As any stage comes to completion, with it can come a sigh of relief and perhaps sadness that it’s finally over. Anticipation’s euphoric breath is released and a thought of celebration usually follows, however brief it may be. Shortly or eventually thereafter, a renewed energy begins to grow to address the next stage, the next idea, or another challenge…and the anticipation cycle begins again.

This cycle of anticipation and closure is very much like what we find throughout Nature. The ebb and flow of the ocean…the growth and rest of the plants from seed to maturity to decay…the changing of the different seasons…day and night… being awake or going to sleep…etc. Thus, this concept is nothing new. Anticipation is a normal way of being and provides us the motivation and energy to pursue our goals and intentions, as well as to carry us through any disappointments toward renewed optimism.

As the election winds down, I release a sigh of gratitude that this event is nearly concluded…until next time. The focus for many people will return to their previous interests, employment efforts, families, friends, homes, and social media postings…other normal ways of being and living. Our country takes a collective sigh of relief as we move forward into the next chapter of our world’s unfoldment and evolution. It’s an exciting time…and one filled with great anticipation!


Faith and Belief

“If there’s one person who can do anything, it’s you!” said my son’s fiancé as we shared morning coffee during an unexpected day off for both of us.
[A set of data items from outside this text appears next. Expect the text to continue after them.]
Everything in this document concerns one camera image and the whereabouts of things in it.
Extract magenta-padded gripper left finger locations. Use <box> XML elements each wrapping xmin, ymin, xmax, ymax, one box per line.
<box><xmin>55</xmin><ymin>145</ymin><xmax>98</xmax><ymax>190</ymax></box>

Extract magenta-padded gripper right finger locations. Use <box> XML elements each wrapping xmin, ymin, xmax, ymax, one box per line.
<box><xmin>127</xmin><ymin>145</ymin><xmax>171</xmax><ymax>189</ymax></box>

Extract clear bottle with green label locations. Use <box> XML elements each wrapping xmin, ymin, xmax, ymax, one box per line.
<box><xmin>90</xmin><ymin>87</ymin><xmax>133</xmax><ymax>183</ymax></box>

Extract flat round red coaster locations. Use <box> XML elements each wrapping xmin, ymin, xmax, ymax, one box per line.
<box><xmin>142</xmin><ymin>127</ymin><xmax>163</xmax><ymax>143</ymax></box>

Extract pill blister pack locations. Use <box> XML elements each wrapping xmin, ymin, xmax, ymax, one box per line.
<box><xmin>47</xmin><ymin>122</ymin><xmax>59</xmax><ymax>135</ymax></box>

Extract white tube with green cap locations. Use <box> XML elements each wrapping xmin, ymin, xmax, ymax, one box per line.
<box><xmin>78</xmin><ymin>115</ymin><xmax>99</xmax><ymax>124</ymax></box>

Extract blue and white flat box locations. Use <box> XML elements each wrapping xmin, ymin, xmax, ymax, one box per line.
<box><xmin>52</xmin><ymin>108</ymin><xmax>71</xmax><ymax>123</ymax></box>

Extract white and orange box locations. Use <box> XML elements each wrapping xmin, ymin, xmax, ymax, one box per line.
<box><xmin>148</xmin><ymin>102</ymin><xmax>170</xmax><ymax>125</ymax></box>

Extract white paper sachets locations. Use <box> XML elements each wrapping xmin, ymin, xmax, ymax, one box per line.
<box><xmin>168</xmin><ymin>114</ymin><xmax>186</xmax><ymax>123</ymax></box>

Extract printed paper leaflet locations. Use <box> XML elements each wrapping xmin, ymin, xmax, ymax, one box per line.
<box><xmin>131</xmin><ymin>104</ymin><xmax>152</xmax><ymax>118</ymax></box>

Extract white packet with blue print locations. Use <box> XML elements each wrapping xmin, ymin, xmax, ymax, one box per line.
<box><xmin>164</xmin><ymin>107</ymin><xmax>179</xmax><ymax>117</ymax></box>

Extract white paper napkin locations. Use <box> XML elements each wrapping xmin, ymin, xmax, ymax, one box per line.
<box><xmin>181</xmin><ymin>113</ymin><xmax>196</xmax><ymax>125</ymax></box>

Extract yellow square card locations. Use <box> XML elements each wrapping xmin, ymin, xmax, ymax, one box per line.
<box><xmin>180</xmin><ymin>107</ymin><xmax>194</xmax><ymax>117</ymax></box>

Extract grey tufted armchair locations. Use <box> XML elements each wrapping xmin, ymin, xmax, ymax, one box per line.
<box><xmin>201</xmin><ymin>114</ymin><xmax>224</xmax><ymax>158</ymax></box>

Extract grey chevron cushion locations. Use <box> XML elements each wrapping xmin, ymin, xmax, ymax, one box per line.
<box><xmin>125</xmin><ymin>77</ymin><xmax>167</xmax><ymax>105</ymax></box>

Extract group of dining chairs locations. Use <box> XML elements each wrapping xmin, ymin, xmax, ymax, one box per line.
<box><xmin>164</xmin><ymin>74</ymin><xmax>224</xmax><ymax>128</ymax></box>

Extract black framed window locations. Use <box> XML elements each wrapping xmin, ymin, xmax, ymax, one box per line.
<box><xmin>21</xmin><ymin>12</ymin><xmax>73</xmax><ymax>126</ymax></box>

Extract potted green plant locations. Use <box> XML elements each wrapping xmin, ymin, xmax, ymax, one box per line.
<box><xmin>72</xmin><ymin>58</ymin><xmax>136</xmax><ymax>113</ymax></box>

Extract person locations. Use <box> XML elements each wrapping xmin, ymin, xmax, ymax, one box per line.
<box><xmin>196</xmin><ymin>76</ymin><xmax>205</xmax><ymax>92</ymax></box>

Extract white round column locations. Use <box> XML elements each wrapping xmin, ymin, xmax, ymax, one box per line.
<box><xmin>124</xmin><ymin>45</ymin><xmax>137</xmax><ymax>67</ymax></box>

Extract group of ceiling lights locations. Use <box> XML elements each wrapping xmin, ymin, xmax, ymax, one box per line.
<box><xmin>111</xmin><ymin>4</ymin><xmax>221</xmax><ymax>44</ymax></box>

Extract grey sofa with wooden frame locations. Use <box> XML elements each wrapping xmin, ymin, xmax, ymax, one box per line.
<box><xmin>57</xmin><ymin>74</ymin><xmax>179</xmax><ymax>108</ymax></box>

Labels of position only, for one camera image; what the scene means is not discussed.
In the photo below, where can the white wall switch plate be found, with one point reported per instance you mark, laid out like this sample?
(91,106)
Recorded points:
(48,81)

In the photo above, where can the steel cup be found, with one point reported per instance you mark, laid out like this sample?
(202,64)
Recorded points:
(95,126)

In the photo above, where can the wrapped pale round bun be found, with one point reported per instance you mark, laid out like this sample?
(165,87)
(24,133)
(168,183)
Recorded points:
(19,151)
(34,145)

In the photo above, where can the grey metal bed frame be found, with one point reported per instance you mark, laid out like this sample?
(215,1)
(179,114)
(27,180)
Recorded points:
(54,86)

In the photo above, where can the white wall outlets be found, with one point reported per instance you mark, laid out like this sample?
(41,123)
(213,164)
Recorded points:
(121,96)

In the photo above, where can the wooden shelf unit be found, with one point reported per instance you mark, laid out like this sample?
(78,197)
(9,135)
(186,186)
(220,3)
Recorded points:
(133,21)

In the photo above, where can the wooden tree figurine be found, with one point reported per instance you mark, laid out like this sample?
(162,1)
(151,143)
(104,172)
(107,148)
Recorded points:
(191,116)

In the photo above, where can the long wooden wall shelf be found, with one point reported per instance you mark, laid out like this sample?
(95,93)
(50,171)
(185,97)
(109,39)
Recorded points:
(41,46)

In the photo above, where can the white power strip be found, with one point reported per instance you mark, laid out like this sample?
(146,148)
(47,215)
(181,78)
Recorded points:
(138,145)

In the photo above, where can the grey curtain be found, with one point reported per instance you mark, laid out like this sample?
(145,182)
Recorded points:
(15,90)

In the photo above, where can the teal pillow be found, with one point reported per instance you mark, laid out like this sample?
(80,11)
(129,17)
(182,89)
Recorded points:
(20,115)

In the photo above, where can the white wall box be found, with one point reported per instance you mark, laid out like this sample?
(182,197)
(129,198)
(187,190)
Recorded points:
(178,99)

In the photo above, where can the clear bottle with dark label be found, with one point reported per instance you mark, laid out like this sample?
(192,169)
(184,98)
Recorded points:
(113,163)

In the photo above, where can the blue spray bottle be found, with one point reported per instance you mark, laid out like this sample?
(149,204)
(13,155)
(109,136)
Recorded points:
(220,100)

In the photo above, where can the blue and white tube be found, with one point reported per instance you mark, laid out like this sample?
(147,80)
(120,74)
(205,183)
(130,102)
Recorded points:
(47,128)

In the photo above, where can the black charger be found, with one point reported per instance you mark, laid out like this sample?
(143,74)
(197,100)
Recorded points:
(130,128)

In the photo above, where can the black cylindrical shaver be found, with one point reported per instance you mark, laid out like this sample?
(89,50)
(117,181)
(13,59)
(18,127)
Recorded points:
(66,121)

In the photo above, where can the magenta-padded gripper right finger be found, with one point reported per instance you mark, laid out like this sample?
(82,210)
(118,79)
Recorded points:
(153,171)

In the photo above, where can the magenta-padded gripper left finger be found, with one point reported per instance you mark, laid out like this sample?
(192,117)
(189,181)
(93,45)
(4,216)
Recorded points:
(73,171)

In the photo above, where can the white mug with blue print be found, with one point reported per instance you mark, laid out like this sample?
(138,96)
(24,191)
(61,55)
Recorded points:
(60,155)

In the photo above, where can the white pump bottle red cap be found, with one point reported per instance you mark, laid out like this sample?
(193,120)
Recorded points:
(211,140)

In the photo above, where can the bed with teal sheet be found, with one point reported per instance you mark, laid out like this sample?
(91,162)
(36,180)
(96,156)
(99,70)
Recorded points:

I needed to hear it. For a moment I borrowed her Faith and Belief in me to support my own wavering confidence. Where had Belief in myself gone? Does it ever really leave a person – or – just get pushed down and covered up by doubt and fear?

In the Science of Mind philosophy, “Belief” is defined as “conviction or feeling of the truth of a proposition or condition…Belief may go no farther than intellectual assent while Faith embodies a trust and confidence.” (SOM Textbook/Glossary, p.577) Given this definition, I looked up Faith a few pages away. It states “Faith is a mental attitude, so inwardly embodied that the mind can no longer deny it…” (SOM, p.591)

They work hand-in-hand. So I interpret it this way:  Belief in yourself, in your goals, or an expanded life vision, is a conscious act of affirmative thinking that, held in Mind long enough, grows into a Faith to sustain the activities until achievement is finally realized.

Based on my own experience, I know Belief can waiver in its intensity. It’s like a seed that needs the proper soil, sun, water and tending to fully develop into a healthy plant. The care continues. The plant (Belief) grows stronger until it can stand on its own with little conscious tending. The energy behind its growth is no longer totally dependent on daily nurturing. It takes on a life of its own, a strength and confidence (Faith) that it will mature, blossom and produce its fruit. That is what it was created for; that is all it can or will do.

How much simpler would our lives be if we could hold in mind what our purpose is long enough for it to manifest into form? If we could hold the Belief until it grew into Faith so that the fruit of our efforts could be born? Some do. Some do not. Often our brilliant ideas are abandoned and left to die for lack of nurturing. Our Belief is choked out by the weeds of doubt and fear and judgment and criticism. We can remove those weeds with prayer, persistence, courage and trust. A little attention each day to our vision, our idea, can keep it growing until it’s either evident that a better idea is taking its place – or – until Faith steps up with the energy to carry it through to its success.

There are a number of ways to bring your mind from doubt to Belief to Faith. Today, it was simply believing in the Belief someone else had for me, long enough to pull up some negative thoughts and get on with nurturing my life. What you focus on does grow!